If Google wants to help in the short term, they can completely ignore gender in hiring. They can hire based on merit. If more women get hired, or more men get hired, then let it be by merit alone. Statistically it will quickly balance out, merit tends to be roughly equal across large groups, so Google and every other company would quickly reach a balance of about 20%-25% women because the entire workforce is 20%-25% women.
In the long term they can start looking at the entrance to the pipe. They can look for ways to address elementary school teachers who tell little kids "That's okay, I didn't understand it either. Math is hard, draw me a picture with these crayons." They can look for teachers of twelve-year-olds who tell their students, "It's okay Jenny, most girls don't like math, go talk with the other girls about clothes." They can look for teachers of sixteen-year-olds who tell their students, "Michelle, you shouldn't be taking AP Calculus, have you considered pep squad instead?" They
//TODO: Think of witty sig statement
I didn't say we need 50% of technology workers to be women. But I am saying that sexism is not yet a solved issue in education or in the tech industry, and I think it's reducing the number of women in the field. I'm open to the possibility that when sexism is not an issue in education or in technology work, women still pursue the field less often than men do on average.
But we're not there yet. We have women losing interest in the field at school and especially dropping out of careers because of discrimination, harassment, and other similar treatment. And that kind of thing has a ripple effect - fewer mentors for other women interested in the field are available, and there are stories of mistreatment.

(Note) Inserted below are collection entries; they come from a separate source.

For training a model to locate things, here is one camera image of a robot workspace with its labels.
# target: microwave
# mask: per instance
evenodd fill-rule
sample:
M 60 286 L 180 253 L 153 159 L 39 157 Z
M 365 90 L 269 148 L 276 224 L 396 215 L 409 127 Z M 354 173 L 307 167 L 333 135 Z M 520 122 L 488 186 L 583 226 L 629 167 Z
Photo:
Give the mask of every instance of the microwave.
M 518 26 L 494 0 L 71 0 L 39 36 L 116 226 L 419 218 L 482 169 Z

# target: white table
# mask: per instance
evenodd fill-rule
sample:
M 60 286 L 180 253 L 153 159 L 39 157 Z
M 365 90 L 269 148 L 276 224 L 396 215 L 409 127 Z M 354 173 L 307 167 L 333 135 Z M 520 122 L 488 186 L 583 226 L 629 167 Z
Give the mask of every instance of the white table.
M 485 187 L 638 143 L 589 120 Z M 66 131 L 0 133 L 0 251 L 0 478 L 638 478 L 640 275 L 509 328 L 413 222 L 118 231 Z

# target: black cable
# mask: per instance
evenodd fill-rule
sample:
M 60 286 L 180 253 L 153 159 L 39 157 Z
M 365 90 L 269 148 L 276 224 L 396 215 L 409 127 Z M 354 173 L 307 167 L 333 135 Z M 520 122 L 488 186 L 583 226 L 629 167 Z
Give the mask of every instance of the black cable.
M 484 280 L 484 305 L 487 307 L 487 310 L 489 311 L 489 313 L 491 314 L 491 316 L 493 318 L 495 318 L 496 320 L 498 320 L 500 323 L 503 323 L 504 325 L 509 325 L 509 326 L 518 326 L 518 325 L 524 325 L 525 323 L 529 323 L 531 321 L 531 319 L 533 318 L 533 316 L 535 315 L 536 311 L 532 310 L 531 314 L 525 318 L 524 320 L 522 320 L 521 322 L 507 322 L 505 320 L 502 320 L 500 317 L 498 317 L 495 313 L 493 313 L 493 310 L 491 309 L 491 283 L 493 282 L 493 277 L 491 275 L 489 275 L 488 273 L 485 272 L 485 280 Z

So the value of many of Damore's points are undercut by that. He points out that women are more vulnerable to stress. Enduring sex-based harassment and mistreatment while most of your colleagues do not would cause additional stress, so how many women with stress problems are simply more susceptible to stress and how many are in fact reacting the same way a man would to higher stress in their environment? I don't know the answer, but he doesn't even raise the possibility.
Damore points out that women tend to focus more on work and life balance for the sake of family, and it hurts their career prospects. But there again, I took plenty of time off for the birth of my kids and my male colleagues with children did the same, and we rearrange our work schedules for medical appointments, award ceremonies, recitals, chaperoning field trips, etc... and nobody ever used that as an excuse to deny us a raise or give a promotion to someone else. So how many women with a faltering career due to a work and life balance are actually just being punished for being women, while their male colleagues with the same balance climb the ranks?
And again, there are enough stories of harassment and sexual harassment floating around that I'm confident some portion are true. I'm sure some are fabricated and some are exaggerated, but hysterical theatrics aren't restricted to women - I've worked with delusional narcissistic men too. Most likely, a big portion of those accusations hold up - and that means a lot of people are being driven out for reasons wholly unrelated to intelligence, competence, and work ethic.
We're not even a hundred years out from women's suffrage in most of the world. It's too early to call this topic settled.